● **Task item**: Reproduce the entries below exactly, but only from the line containing "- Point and" to the line containing "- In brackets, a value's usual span", inclusive.

________

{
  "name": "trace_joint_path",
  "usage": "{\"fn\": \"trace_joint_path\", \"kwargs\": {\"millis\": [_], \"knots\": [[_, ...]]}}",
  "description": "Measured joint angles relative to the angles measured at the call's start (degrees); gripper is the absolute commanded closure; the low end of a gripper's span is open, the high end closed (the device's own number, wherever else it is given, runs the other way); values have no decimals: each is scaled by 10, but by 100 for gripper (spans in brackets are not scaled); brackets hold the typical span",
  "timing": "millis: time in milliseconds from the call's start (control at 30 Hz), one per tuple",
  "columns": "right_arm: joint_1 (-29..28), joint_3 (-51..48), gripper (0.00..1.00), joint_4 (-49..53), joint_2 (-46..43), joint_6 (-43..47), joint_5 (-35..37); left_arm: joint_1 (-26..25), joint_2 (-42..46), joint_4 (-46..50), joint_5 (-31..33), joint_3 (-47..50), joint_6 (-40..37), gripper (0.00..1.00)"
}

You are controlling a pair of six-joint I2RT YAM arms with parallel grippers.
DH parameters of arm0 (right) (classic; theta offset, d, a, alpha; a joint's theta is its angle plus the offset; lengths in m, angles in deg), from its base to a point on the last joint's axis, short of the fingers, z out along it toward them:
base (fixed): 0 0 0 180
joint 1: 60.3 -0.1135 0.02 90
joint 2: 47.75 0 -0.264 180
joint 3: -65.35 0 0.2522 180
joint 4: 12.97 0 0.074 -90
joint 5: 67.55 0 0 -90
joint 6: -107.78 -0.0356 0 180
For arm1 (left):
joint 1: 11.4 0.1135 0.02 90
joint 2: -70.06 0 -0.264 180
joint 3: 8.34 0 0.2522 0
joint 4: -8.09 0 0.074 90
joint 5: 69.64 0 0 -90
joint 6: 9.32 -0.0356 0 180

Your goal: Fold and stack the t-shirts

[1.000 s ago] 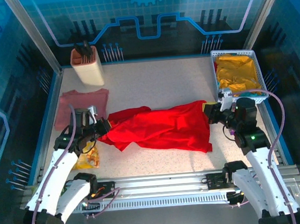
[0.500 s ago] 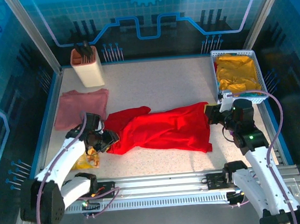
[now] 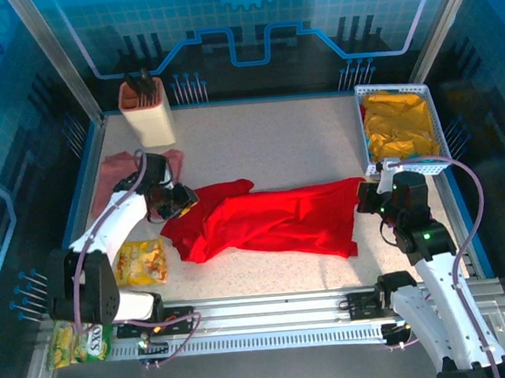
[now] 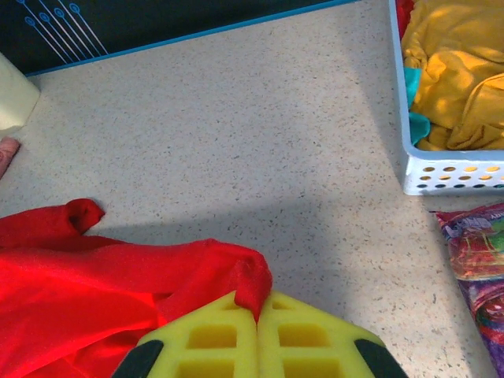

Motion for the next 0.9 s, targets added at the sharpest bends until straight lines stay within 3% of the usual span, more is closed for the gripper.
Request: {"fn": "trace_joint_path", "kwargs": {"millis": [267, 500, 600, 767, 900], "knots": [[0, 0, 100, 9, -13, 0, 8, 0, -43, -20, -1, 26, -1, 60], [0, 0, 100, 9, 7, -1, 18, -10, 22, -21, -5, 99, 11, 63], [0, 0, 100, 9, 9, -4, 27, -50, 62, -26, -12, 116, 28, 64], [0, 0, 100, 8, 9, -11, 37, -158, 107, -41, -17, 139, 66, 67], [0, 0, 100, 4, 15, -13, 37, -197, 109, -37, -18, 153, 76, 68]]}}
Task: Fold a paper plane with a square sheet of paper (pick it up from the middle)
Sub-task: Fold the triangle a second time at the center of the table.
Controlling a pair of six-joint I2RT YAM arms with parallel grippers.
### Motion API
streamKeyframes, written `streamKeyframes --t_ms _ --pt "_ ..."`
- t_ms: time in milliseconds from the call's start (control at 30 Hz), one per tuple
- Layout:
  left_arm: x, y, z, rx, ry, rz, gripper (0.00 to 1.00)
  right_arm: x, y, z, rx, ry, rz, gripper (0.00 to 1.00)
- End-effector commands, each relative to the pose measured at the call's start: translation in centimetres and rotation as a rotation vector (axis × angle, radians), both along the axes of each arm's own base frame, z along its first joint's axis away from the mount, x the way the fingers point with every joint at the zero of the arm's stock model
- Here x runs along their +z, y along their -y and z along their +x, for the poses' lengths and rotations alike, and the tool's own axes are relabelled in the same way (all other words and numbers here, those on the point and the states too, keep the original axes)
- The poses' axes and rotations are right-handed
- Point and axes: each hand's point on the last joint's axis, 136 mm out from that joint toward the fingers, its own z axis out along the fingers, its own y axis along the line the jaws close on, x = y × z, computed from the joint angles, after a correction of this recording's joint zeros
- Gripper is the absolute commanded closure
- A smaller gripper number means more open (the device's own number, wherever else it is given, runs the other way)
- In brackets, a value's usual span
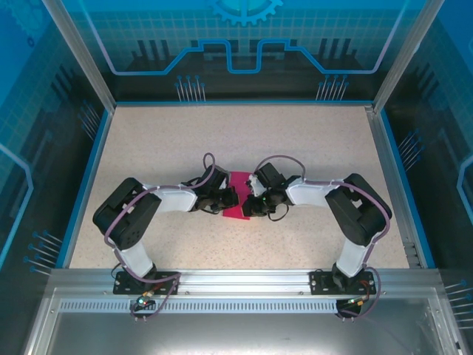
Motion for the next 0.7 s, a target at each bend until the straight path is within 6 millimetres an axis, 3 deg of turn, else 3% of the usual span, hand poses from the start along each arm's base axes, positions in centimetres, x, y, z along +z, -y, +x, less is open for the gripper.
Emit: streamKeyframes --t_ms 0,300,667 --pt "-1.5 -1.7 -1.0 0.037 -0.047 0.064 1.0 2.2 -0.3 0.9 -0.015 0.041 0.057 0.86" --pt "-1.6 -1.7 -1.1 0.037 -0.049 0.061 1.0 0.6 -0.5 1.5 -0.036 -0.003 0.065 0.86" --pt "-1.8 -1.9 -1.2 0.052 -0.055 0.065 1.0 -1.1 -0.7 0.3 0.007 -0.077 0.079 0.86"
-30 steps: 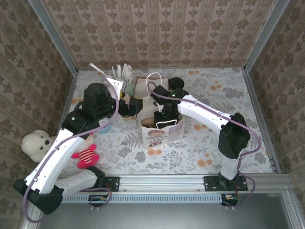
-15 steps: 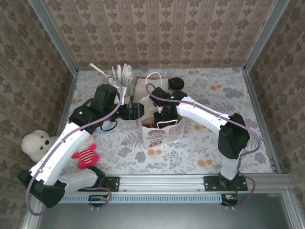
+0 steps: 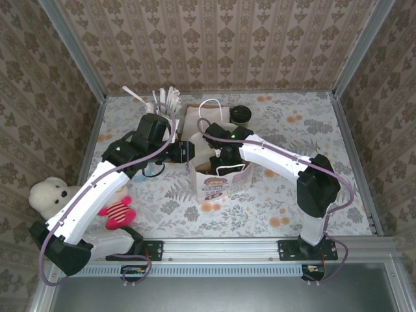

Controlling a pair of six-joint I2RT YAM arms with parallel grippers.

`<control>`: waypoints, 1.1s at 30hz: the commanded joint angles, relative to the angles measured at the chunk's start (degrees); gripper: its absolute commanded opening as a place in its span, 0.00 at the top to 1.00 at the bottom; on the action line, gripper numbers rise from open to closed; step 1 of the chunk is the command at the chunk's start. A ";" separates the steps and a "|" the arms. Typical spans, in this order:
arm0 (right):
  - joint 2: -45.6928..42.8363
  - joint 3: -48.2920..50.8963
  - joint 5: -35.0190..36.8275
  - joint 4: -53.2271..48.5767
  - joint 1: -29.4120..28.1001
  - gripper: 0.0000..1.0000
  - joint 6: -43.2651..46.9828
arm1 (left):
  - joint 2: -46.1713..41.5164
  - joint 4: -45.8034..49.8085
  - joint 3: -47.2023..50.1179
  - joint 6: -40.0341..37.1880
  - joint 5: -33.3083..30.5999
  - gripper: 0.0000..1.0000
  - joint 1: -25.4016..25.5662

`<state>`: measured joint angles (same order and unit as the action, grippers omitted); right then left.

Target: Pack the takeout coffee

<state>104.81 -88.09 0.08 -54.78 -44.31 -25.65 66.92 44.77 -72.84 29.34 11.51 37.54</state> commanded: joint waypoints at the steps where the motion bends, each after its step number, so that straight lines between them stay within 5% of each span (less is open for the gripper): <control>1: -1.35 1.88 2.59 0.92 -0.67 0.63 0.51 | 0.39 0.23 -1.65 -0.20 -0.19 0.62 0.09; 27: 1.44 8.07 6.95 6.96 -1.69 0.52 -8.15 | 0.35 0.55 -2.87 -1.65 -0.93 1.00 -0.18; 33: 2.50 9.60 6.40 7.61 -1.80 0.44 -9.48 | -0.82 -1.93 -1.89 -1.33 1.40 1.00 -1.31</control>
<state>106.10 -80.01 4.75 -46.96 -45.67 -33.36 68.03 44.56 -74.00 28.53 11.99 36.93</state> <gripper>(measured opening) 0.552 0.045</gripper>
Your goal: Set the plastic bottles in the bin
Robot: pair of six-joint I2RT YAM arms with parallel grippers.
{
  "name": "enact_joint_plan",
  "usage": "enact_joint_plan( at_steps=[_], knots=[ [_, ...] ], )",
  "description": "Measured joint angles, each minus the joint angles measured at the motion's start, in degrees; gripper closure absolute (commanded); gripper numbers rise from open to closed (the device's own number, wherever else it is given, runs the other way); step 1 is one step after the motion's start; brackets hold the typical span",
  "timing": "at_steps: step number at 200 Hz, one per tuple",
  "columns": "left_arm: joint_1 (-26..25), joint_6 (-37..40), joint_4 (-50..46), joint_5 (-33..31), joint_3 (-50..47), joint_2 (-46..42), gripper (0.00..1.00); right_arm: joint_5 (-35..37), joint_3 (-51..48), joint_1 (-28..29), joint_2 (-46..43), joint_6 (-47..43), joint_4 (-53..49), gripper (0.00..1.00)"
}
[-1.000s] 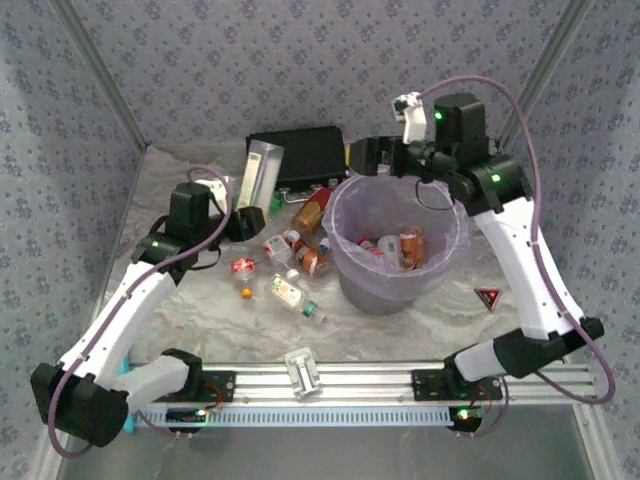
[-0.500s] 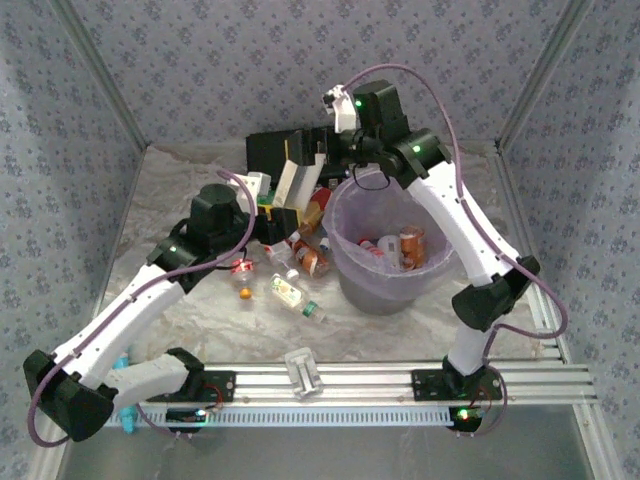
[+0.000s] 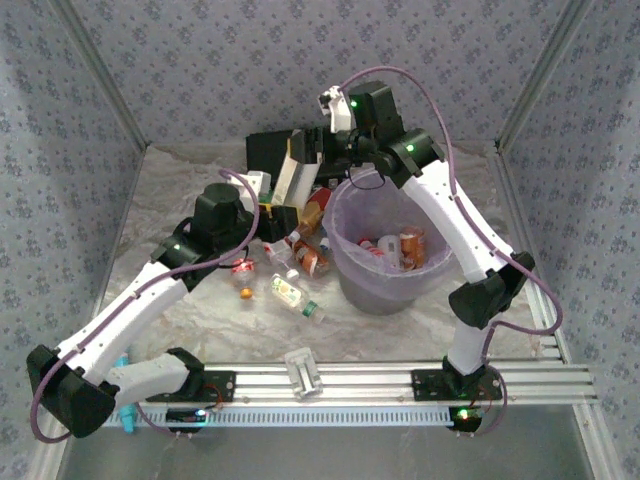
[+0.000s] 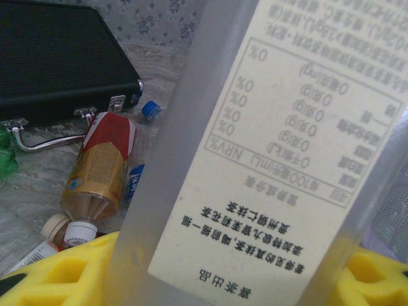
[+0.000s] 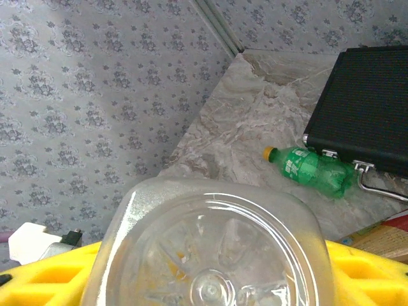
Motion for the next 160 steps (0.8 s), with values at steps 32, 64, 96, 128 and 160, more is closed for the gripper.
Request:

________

● **Solution for this problem**:
- Point and axes: each hand's point on the last joint's axis, 136 mm out from that joint toward the fingers, its own z axis out along the fingers, its own y axis along the line the jaws close on, x = y × z, computed from the joint angles, after a correction of this recording's joint zeros
- Gripper is the absolute commanded closure
- A smaller gripper number means more open (the device's own number, wherever else it is given, runs the other way)
- In brackets, a value's usual span

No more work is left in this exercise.